I've been a huge WW failure the last couple of months. Playing around with the same 3 pounds. But I know I've been cheating, in more ways that one. When I weighed this morning, I had a small epiphany or one of those Aha moments. The only way I'm going to be able to succeed in my WLJ is to give 150%, not 50%. I haven't tracked in about 2 weeks. I tracked this morning! Step number one, done! I've realized I just have to give 100% one day at a time, and I'll be able to do it.

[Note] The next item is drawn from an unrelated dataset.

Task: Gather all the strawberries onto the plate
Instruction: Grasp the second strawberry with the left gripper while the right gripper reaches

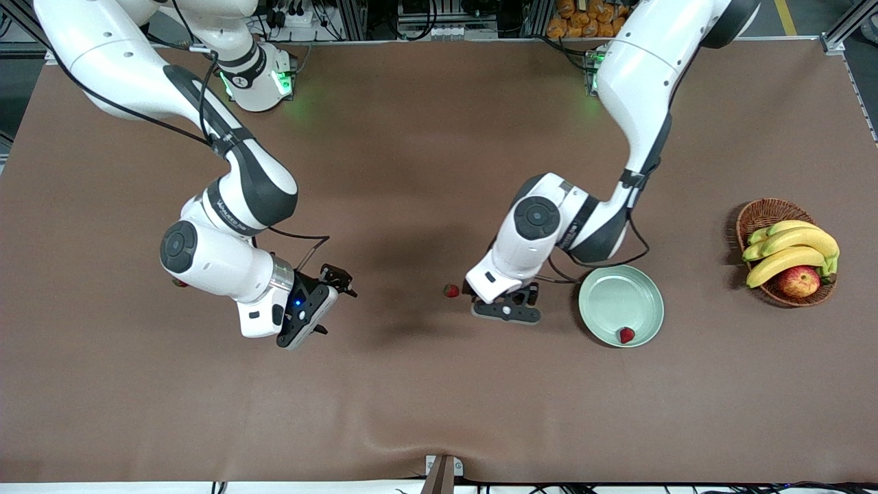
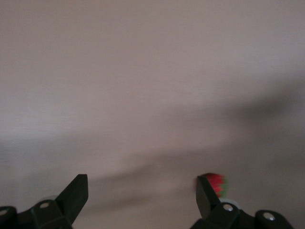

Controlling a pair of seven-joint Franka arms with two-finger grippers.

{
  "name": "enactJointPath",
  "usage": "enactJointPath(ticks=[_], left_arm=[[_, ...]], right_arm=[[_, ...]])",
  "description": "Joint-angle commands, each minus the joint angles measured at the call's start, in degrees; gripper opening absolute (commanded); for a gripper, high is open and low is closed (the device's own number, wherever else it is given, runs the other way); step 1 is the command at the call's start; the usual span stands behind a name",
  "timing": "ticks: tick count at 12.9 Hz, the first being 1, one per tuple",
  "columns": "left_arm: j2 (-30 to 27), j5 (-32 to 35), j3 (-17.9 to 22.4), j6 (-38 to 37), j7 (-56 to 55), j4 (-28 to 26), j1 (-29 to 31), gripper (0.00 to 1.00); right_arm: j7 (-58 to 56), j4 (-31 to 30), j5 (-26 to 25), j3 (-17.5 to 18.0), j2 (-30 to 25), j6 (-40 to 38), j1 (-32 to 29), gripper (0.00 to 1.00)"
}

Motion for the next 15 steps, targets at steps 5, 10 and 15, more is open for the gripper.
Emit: enactJointPath(ticks=[5,10,15], left_arm=[[6.4,1.4,1.1,11.0,-3.2,1.9,-4.9,0.97],[7.5,2.2,1.1,12.2,-3.1,1.8,-5.9,0.81],[8.2,3.8,1.0,12.2,-3.0,1.7,-6.9,0.70]], right_arm=[[16.0,-1.3,-6.8,0.2,-5.3,-10.9,-3.2,1.00],[30.7,-2.3,-12.5,-6.2,-8.0,-22.8,-4.4,1.00],[32.4,-4.7,-13.0,-9.5,-7.3,-26.7,-11.0,1.00]])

And on to good news. Things with Clayton are completely amazing. I have never felt like this about anyone. Being with him shows me that "true" love is something that is so real. Sure I've loved before, but nothing like this. And it happened so fast! But I always heard that I would know when I found the right person, and I know with him. I've never pictured the future so much in my entire life. I've never cried because I was so happy to be with someone before, until now. We work opposite schedules basically, so we started this thing where he will send me a text before he goes to bed at like 4 am (he works until 2 am) and then I'll call him when I get up and leave him a message when I know he's sleeping. I got teary leaving him his message this morning. He's just so incredibly amazing.
I met his mom last weekend, and I fell in love with her too. The plan is to meet his son in a week and a half, so that makes me nervous, but I'm excited. I think just knowing the trust he's putting into me to meet his son makes me love him even more, because I know that is a huge step. For my birthday in a few weeks, I planned a small family cookout with my sister, parents and grandparents. He's coming so he gets to meet them all at once. Hopefully they won't gang up on him too much.
I'm still going with my prediction from date number 2 (which you can read the breakdown of here) that he will be the person I marry.
Now back to work and concentration on staying OP today and tracking everything!